3.1. Databases and Study Selection

The screening procedure and inclusion criteria are illustrated in Figure 1. We identified 19 records in PubMed and 188 in Scopus, and an additional four studies were retrieved through a bibliographic search. After removing eight duplicates, the first screening of titles and abstracts resulted in the exclusion of 154 records, as they were not relevant to our focus. The full-text screening of the remaining 49 records resulted in the exclusion of 41 for various reasons. Among these included irrelevant study design, irrelevant treatment, animal models of diabetes, studies without relevant outcomes, irrelevant conditions, and studies that raised editors’ concerns, hence nullifying the findings drawn from their data. Only eight trials [26,27,37,38,39,40,41,42] met all the criteria outlined in our preplanned PICOS and were included in the meta-analysis.
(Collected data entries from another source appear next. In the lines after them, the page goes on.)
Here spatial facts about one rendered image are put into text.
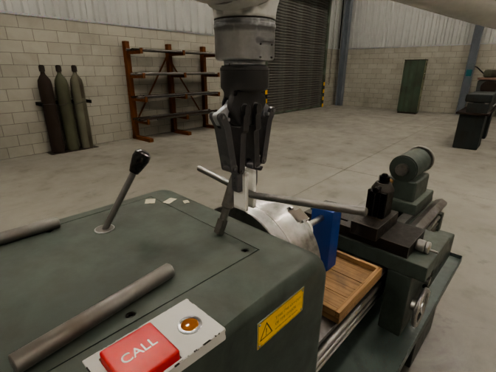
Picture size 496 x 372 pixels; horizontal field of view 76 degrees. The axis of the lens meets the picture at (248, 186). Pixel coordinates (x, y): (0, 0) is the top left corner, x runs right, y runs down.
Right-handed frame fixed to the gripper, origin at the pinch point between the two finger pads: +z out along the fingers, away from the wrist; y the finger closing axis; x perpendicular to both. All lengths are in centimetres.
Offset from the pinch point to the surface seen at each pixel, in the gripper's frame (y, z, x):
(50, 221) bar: -23.7, 7.3, 27.5
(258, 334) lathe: -11.9, 14.1, -14.1
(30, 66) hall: 136, -23, 668
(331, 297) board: 38, 46, 0
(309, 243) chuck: 20.3, 18.9, -1.6
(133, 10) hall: 359, -139, 686
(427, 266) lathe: 71, 42, -17
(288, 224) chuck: 17.3, 14.1, 2.7
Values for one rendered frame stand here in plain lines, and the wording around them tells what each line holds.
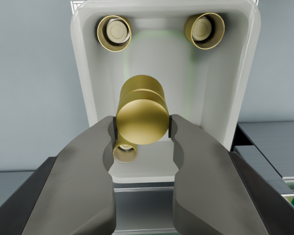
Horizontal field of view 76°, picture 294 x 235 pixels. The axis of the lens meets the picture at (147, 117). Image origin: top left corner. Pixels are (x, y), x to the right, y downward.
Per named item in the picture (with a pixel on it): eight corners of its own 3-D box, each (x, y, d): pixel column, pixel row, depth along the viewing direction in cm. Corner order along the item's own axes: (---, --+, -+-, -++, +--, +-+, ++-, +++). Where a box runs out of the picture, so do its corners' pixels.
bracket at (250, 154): (219, 190, 32) (237, 232, 26) (229, 145, 27) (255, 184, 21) (240, 189, 32) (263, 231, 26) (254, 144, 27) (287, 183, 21)
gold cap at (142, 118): (118, 74, 14) (110, 98, 11) (164, 73, 15) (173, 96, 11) (122, 115, 16) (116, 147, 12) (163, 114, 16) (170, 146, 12)
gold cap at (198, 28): (200, 56, 21) (191, 49, 25) (230, 36, 20) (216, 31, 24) (184, 27, 19) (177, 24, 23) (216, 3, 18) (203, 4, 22)
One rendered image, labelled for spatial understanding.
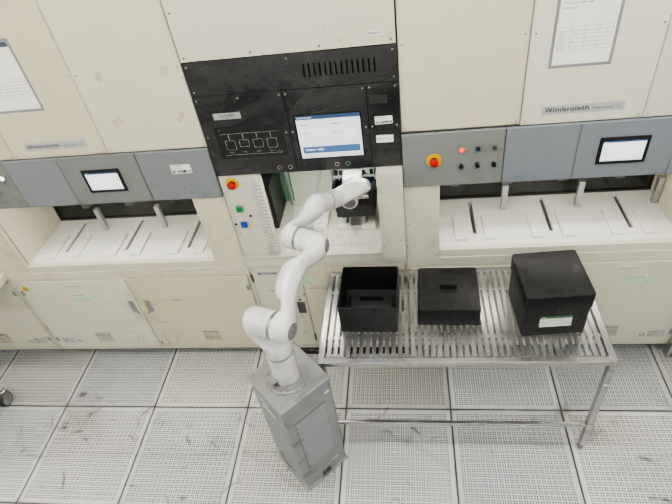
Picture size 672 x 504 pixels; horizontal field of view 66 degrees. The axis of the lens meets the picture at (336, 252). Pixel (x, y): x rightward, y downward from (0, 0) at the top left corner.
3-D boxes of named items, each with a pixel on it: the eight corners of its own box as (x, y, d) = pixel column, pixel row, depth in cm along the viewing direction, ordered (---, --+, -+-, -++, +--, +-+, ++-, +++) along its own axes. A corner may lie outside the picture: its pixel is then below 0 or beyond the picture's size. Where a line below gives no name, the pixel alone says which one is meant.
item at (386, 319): (346, 290, 271) (342, 266, 260) (399, 290, 267) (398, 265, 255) (340, 332, 251) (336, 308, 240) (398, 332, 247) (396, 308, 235)
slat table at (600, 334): (337, 444, 290) (317, 363, 239) (344, 356, 334) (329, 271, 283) (584, 449, 271) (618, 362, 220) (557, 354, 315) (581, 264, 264)
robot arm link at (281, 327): (260, 339, 217) (294, 350, 211) (248, 330, 207) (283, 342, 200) (304, 234, 232) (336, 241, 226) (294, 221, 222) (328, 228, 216)
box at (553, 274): (520, 337, 236) (527, 299, 219) (506, 291, 257) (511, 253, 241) (585, 333, 233) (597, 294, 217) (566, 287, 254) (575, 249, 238)
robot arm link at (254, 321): (284, 366, 217) (272, 330, 202) (247, 353, 225) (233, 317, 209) (298, 344, 225) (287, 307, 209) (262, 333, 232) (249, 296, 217)
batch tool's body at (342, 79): (274, 360, 338) (176, 69, 209) (295, 260, 408) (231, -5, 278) (411, 359, 325) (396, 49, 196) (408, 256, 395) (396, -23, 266)
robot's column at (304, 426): (308, 492, 272) (280, 415, 221) (277, 455, 289) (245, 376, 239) (348, 457, 283) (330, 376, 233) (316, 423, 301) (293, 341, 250)
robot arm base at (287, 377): (282, 402, 226) (273, 378, 214) (258, 376, 238) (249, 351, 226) (316, 376, 234) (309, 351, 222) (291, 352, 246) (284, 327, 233)
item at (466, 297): (417, 325, 248) (417, 306, 240) (417, 280, 270) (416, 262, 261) (481, 325, 244) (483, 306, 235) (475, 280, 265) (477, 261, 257)
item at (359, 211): (335, 223, 288) (327, 175, 267) (338, 201, 303) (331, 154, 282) (379, 221, 284) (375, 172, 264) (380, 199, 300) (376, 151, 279)
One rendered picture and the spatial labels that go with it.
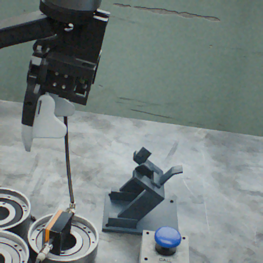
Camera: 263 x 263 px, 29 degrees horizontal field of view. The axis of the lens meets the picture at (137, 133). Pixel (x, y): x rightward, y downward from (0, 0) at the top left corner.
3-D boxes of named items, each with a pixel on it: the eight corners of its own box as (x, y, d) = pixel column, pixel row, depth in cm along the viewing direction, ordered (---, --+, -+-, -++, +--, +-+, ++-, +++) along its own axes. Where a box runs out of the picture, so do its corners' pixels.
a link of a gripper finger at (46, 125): (57, 168, 68) (72, 104, 65) (14, 157, 68) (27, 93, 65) (61, 158, 71) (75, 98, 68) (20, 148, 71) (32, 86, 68)
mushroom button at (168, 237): (149, 266, 74) (154, 240, 71) (150, 247, 77) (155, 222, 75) (176, 269, 74) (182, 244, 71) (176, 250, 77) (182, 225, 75)
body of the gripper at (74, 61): (84, 111, 65) (105, 24, 59) (19, 94, 65) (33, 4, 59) (93, 87, 72) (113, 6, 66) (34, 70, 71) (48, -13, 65)
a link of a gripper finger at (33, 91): (30, 130, 65) (43, 66, 62) (18, 127, 65) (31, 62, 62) (37, 118, 69) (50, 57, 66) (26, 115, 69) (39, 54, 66)
3.2. Characteristics of Included Trials

The current evidence included seven relevant trials [26,27,37,38,39,40,41,42] published between 2015 and 2023 (Table 2). The RCTs included a diverse population with at least 164 individuals with prediabetes and 306 with T2D. The trials were conducted in three countries (Figure 2). The age of patients in the vitamin K group was 50.58 ± 6.91 years. The baseline BMI in the vitamin K group was 28.94 ± 3.26 kg/m2. The dose of vitamin K used across all these trials ranged from a small (90 μg) to the highest dose (1000 μg). The duration of intervention also ranged from the shortest (4 weeks) to the longest duration of 26 weeks.

3.3. The Risk of Bias Across the Included Trials

The risk of bias assessed across five domains is presented in Figure 3. The overall ROB ranged from low to high, with the majority classified as having some concerns due to bias associated with missing outcome data. The randomisation method, the intended intervention, and the measurement of outcome were sufficiently specified in all the trials.
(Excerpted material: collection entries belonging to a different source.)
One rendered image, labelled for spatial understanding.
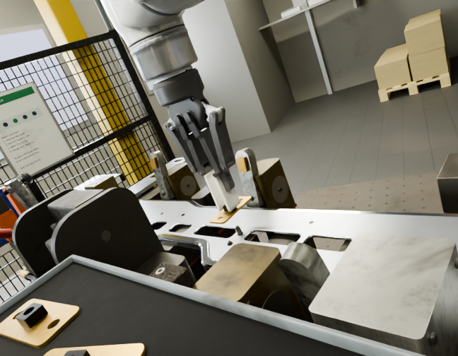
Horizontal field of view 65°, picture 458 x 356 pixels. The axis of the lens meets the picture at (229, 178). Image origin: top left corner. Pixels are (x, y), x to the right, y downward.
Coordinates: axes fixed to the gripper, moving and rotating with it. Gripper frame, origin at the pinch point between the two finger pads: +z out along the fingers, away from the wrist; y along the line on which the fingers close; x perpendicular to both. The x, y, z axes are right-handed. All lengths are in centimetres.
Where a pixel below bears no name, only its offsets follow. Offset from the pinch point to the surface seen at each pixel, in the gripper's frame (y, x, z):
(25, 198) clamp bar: 44.8, 16.4, -7.9
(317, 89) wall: 270, -509, 96
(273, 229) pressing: -6.1, -1.9, 9.0
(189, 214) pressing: 19.9, -4.8, 9.0
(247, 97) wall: 287, -350, 51
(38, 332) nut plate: -14.1, 34.3, -7.2
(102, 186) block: 70, -11, 4
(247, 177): 5.9, -12.4, 4.2
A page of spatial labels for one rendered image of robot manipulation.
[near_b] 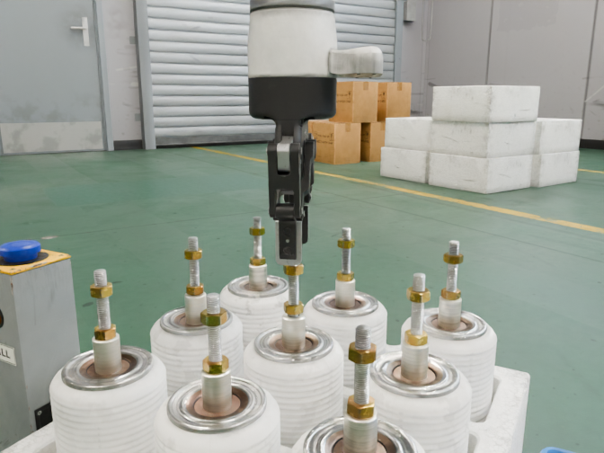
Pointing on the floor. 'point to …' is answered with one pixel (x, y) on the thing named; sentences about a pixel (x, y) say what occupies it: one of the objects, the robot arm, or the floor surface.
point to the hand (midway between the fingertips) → (293, 238)
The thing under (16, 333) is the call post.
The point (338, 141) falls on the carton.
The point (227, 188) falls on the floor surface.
3.4. Effects on Glycaemic Control

The level of blood glucose was reported in eight trials with nine arms [26,27,37,38,39,40,41,42], involving 523 individuals with prediabetes and T2D. Meta-analysis demonstrated a small yet significant decrease in FBG, SMD = −0.22 (−0.39 to −0.05), p = 0.0126 (Figure 4A). Furthermore, there was a non-significant heterogeneity (I2 = 33.2%). HbA1c was reported in 4 trials [27,37,39,40] involving 258 patients with prediabetes or T2D. The random-effect model showed a significant reduction in HbA1c, MD = −1.00%, 95% CI (−1.92 to −0.07), p = 0.0345 (Figure 4B). However, significant heterogeneity was observed (I2 = 78.4%).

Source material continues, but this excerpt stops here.